Moral of the story: Don’t write messy code! Clean code is much easier to work with and less likely to result in bugs that take a long time to smooth out. Clean code also makes your collaborators much happier and makes it easier for you to remember your own code when you look at it again several weeks later.

The messy code trap

It is a basic fact of computer science that poorly designed, messy code is harder to build and debug than clean code. It is tempting to just type out a quick solution as it occurs to you to get started. It is better to take a little more time at the start to build the clean version, creating fewer headaches in the debugging phase. Once code gets messy, it’s hard to clean it up. It’s easier to start clean, and then keep it clean with each addition. The worst possible strategy is to build the messy version, do your debugging on that, and then clean it up before turning it in - all the work and little of the benefit! Do it the right way from the start, and you’ll be happier.

Readable code

One metric for good code is that it “reads” nicely -that someone sweeping their eye over the code can see the algorithmic idea at hand. The original programmer had an idea in mind- a way to solve the problem. Does the code communicate that idea? Writing readable code is important both because it will help any future reader and because it helps you avoid your own bugs. Bugs, after all, are simply where the code expresses an idea, but it is not the idea you had in mind. Readable code has fewer bugs.

Variable names

The first step in readable code is choosing good names for variables (i.e. your constants, vectors, dataframes, et cetera). Typically a variable gets a noun name that reflects what it stores - e.g. width, pollData, gender, numSims.

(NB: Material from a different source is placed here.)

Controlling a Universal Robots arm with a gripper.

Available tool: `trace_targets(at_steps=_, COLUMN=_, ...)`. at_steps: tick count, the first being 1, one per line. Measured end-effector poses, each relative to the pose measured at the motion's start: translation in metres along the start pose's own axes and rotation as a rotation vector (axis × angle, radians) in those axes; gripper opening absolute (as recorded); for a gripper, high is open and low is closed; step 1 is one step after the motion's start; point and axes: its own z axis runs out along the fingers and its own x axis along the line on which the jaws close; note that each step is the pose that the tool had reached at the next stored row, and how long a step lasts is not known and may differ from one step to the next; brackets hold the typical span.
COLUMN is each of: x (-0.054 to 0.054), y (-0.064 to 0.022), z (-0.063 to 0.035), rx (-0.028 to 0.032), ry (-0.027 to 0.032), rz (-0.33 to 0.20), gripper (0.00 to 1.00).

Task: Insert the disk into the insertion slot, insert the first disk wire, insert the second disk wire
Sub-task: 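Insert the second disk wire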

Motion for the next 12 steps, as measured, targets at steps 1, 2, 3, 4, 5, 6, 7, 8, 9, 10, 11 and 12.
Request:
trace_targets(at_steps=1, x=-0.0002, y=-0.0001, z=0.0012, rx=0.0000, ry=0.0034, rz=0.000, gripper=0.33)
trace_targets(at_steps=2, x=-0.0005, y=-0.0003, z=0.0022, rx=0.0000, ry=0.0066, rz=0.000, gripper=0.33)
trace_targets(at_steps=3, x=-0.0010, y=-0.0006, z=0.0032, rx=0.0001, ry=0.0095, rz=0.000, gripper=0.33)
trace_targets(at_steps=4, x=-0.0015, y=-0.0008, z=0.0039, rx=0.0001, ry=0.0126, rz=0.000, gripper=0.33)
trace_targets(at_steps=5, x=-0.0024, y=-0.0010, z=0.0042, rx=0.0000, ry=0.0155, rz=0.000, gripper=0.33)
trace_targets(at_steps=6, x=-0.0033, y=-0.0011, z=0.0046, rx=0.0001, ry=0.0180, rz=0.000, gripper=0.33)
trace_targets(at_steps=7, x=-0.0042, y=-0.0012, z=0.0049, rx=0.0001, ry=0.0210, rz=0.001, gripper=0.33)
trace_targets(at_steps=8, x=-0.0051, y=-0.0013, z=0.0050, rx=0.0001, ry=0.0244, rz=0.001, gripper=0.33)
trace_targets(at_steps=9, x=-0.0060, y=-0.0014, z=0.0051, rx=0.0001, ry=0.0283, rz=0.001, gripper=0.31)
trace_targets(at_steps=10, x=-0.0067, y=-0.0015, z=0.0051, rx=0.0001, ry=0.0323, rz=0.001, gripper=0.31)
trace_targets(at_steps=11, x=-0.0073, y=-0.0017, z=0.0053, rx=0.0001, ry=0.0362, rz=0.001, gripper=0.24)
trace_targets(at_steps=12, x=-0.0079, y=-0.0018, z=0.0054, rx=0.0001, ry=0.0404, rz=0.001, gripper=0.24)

In R, it’s common to use . or _ to separate words in variable names, such as poll_data, df_census, or num.sims.

But you can also use other naming styles, as long as you do your best to remain consistent. For instance, In Java, the convention is to begin variables with the first word lowercase, and uppercase later words like this: bestScore, remainingCreamPuffs. This notation is often refered to as “Camel Case”, since the capitalization of letters in the middle of the name is similar to humps on a camel.

There are also a few idiomatic one-letter names, such as i, j, k for integer loop counters or X and Y for independent and dependent variables in a simulation. These are in such wide use that they make very readable code just by familiarity.

Function names

If variables names are the nouns, function names are the verbs. Function names should reflect the action they perform (e.g. rowSums(), plotResults(), crossValidate()). Functions that return a boolean are often named starting with “is” or “has” (e.g. is.integer(), is.na()).

Whitespace

Use whitespace to help separate the logical parts of the code, in much the same way that paragraphs separate groups of sentences.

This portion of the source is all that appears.